Would you please output, word for word, the span of the listing below that opens on the line containing "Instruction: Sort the" and closes on the line containing "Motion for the"? Include both ends and nothing more.

> [Raw data]
=== Section Start ===
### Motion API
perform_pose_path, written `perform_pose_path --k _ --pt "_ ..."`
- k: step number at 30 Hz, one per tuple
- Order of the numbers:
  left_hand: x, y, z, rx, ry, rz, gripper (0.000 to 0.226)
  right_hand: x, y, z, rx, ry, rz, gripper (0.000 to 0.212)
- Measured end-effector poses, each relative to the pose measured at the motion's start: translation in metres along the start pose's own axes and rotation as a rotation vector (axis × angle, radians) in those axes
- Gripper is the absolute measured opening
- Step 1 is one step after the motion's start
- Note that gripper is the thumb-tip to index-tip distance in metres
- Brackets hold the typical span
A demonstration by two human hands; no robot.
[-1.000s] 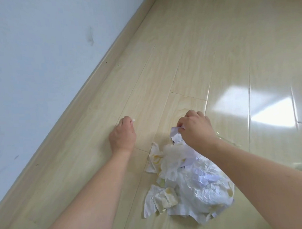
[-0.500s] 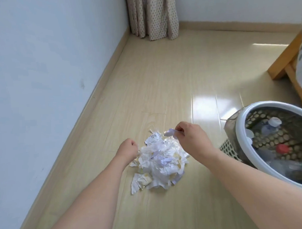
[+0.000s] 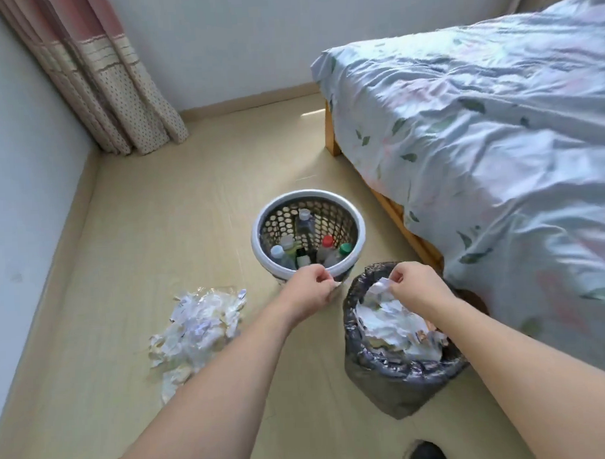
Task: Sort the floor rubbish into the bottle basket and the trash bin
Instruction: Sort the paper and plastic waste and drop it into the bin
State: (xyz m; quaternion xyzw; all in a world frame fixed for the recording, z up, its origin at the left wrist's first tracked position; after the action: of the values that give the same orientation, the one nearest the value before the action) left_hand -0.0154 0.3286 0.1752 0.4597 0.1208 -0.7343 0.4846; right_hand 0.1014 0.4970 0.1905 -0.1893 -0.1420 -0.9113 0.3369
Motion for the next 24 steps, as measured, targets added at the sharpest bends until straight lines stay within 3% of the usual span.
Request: perform_pose_path --k 4,7,11,17,24 --pt "-0.031 0.009 -0.09 0.08 -0.193 -0.012 0.012 -0.098 0.001 0.008 -0.006 -0.048 -0.16 0.014" --pt "-0.027 0.002 -0.136 0.143 -0.335 0.02 0.02 -0.125 0.001 -0.011 0.117 -0.12 -0.198 0.027" --pt "-0.026 -0.006 -0.16 0.22 -0.492 -0.005 0.038 -0.141 -0.001 -0.023 0.162 -0.193 -0.205 0.021" --pt "-0.041 -0.005 -0.118 0.158 -0.525 -0.093 0.033 -0.12 0.0 -0.01 0.149 -0.161 -0.148 0.018" --pt "0.002 0.015 -0.004 0.151 -0.434 0.06 0.034 0.017 0.027 -0.019 0.233 -0.123 0.047 0.015"
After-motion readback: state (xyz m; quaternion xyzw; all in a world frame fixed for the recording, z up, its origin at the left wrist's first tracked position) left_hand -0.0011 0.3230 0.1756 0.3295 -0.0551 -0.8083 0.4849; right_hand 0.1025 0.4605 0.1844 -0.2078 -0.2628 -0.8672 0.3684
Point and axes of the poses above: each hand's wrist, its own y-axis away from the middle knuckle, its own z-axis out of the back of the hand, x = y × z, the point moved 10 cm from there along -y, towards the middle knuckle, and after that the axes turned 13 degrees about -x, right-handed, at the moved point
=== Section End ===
> [Response]
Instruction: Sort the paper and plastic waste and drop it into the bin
State: (xyz m; quaternion xyzw; all in a world frame fixed for the recording, z up, its origin at the left wrist's first tracked position; after the action: of the values that give the same orientation, the one nearest the value before the action) left_hand -0.0154 0.3286 0.1752 0.4597 0.1208 -0.7343 0.4846; right_hand 0.1014 0.4970 0.1905 -0.1893 -0.1420 -0.9113 0.3369
Motion for the next 24 steps, as measured, targets added at the sharpest bends until straight lines stay within 3% of the usual span.

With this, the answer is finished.